Off the end of a cul-de-sac in Steilacoom.

Participants

Plans

Around 5:30pm my car-owning, travel-loving friend Jay and I were trying to decide what to do with a bunch of spare time we had, and it occurred to me this was the perfect opportunity to drag him on a geohash. I proposed the idea, he enthusiastically assented, we purchased Top Pot donuts for the road, went to his place to retrieve his coat and check the map, and we were on our way. Due to the spontaneity, I had no GPS on me so we resolved to use his smartphone's, with the help of Geohashdroid. Neither of us thought to bring a flashlight. This was my first night geohash.

Expedition

The drive was straightforward, down 99 and I-5 through Seattle and Tacoma and the gathering dusk, and then past Gravelly Lake (can it sing like Louis Armstrong?) to the cul-de-sac of the hashpoint, by a power line corridor. When we got there, we were first accosted by a neighbor who asked if we were lost. When we explained what we were doing, she seemed to basically understand, but warned us not to run over her planters... I think she thought we were trying to drive the 20 yards off the road to the hashpoint for some reason.

Anyhow, once she retreated inside we went to geohashdroid, to find that the satellite reception was horrible, even if Jay got out of the car and held the thing pleadingly in the air for minutes. Usually it thought we were either 5km (!) or 90m from the hashpoint, occasionally saying something like 6m or 8m for a few seconds before reverting back to confusion. I tried to get pictures of the smaller numbers with my dumbphone (Jay did not know how to take a screenshot) but the focus was not nearly good enough. So there will be no evidence, even though we could and did walk about 8m in the direction of the hash (northeast) before running into the corner of another neighbor's fence and the power line fence. So I think we stood inside the circle of error. Hard to know though. I'll provisionally call it a success.

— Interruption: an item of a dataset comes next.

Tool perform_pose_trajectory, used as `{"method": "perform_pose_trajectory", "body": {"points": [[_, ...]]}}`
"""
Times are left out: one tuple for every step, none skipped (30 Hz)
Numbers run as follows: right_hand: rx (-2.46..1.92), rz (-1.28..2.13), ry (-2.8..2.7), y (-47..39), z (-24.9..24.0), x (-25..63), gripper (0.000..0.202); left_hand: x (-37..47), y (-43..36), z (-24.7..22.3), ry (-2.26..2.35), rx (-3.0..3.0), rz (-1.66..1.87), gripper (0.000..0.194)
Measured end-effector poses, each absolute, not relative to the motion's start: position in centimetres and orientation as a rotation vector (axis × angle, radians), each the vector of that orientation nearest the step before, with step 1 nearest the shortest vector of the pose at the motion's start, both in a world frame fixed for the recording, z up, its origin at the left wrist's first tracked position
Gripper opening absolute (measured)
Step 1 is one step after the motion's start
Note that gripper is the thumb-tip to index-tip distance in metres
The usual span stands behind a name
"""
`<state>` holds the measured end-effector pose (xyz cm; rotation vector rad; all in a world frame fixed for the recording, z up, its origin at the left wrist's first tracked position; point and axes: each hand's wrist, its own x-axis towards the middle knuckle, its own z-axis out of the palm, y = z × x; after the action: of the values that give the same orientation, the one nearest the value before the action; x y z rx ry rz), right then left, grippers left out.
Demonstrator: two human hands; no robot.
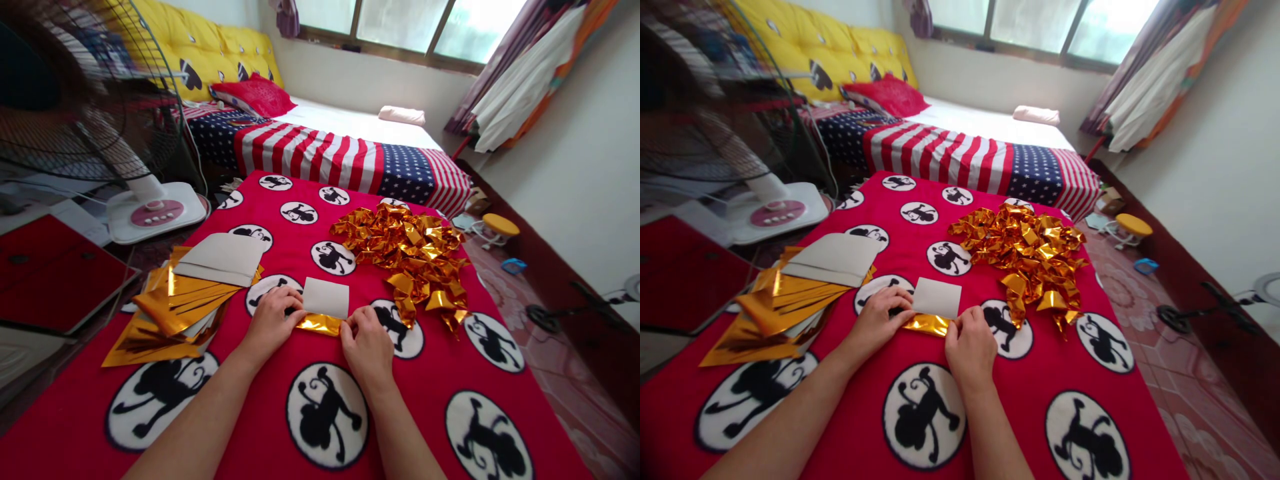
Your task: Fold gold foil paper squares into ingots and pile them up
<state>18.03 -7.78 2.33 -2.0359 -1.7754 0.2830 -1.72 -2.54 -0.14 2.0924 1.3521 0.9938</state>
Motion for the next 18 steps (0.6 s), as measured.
{"method": "perform_pose_trajectory", "body": {"points": [[-2.032, 0.273, -1.777, -7.79, 2.27, 18.02, 0.016, -1.71, -2.52, -0.15, 1.353, 2.096, 0.996, 0.011], [-2.029, 0.264, -1.779, -7.79, 2.22, 18.01, 0.016, -1.71, -2.5, -0.17, 1.354, 2.1, 1.001, 0.01], [-2.028, 0.254, -1.781, -7.8, 2.18, 18.0, 0.016, -1.71, -2.49, -0.2, 1.357, 2.104, 1.003, 0.01], [-2.029, 0.245, -1.784, -7.79, 2.14, 17.98, 0.016, -1.7, -2.48, -0.23, 1.361, 2.109, 1.003, 0.01], [-2.033, 0.236, -1.788, -7.78, 2.11, 17.96, 0.016, -1.7, -2.48, -0.25, 1.368, 2.112, 1.0, 0.01], [-2.038, 0.227, -1.792, -7.76, 2.09, 17.93, 0.016, -1.69, -2.49, -0.27, 1.377, 2.114, 0.996, 0.01], [-2.045, 0.221, -1.796, -7.74, 2.08, 17.91, 0.016, -1.68, -2.49, -0.29, 1.385, 2.116, 0.991, 0.009], [-2.053, 0.216, -1.8, -7.71, 2.07, 17.88, 0.016, -1.67, -2.5, -0.3, 1.39, 2.117, 0.986, 0.009], [-2.061, 0.213, -1.801, -7.69, 2.07, 17.86, 0.016, -1.66, -2.51, -0.3, 1.392, 2.117, 0.984, 0.009], [-2.067, 0.214, -1.801, -7.67, 2.09, 17.84, 0.016, -1.65, -2.52, -0.31, 1.392, 2.118, 0.985, 0.009], [-2.071, 0.217, -1.798, -7.65, 2.11, 17.83, 0.016, -1.63, -2.52, -0.31, 1.391, 2.119, 0.986, 0.009], [-2.073, 0.222, -1.792, -7.65, 2.14, 17.82, 0.016, -1.61, -2.53, -0.32, 1.391, 2.12, 0.99, 0.009], [-2.072, 0.229, -1.783, -7.65, 2.18, 17.81, 0.016, -1.6, -2.53, -0.33, 1.393, 2.121, 0.993, 0.009], [-2.07, 0.238, -1.772, -7.66, 2.22, 17.81, 0.016, -1.58, -2.54, -0.34, 1.397, 2.122, 0.995, 0.009], [-2.069, 0.25, -1.759, -7.68, 2.26, 17.82, 0.017, -1.57, -2.54, -0.35, 1.4, 2.123, 0.996, 0.008], [-2.067, 0.263, -1.746, -7.69, 2.29, 17.83, 0.017, -1.57, -2.55, -0.36, 1.401, 2.123, 0.997, 0.008], [-2.064, 0.273, -1.733, -7.7, 2.31, 17.85, 0.017, -1.57, -2.55, -0.36, 1.401, 2.122, 0.998, 0.008], [-2.059, 0.281, -1.725, -7.71, 2.3, 17.87, 0.018, -1.59, -2.56, -0.35, 1.401, 2.12, 1.002, 0.008]]}}
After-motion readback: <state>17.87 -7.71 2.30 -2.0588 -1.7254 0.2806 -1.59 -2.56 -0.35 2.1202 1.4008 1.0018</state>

I tried to assure Jay that daytime hashes are better, and that hashes with a proper GPS are better. He replied that this night-android-hash was quite good enough. Hopefully that is a good sign for future expeditions.

-- OtherJack 02:53, 21 October 2012 (EDT)

It now occurs to me that maybe the reason the android GPS was so awful was interference from radio waves emitted by the power lines?? Does anyone know if this is realistic physics? -- OtherJack 14:08, 22 October 2012 (EDT)
I'm not sure, but I may have furtively noticed that while riding my bicycle under HT lines during my last expedition. Namely a lost in accuracy right under the lines. But I can't remember exactly as it didn't last long. — Zertrin 18:28, 22 October 2012 (EDT)

Achievements

Landgeohash.png
Jay earned the Land geohash achievement
by reaching the (47, -122) geohash on 2012-10-20.
Drag-along.png
OtherJack earned the Drag-along achievement
by dragging Jay to the (47, -122) geohash on 2012-10-20.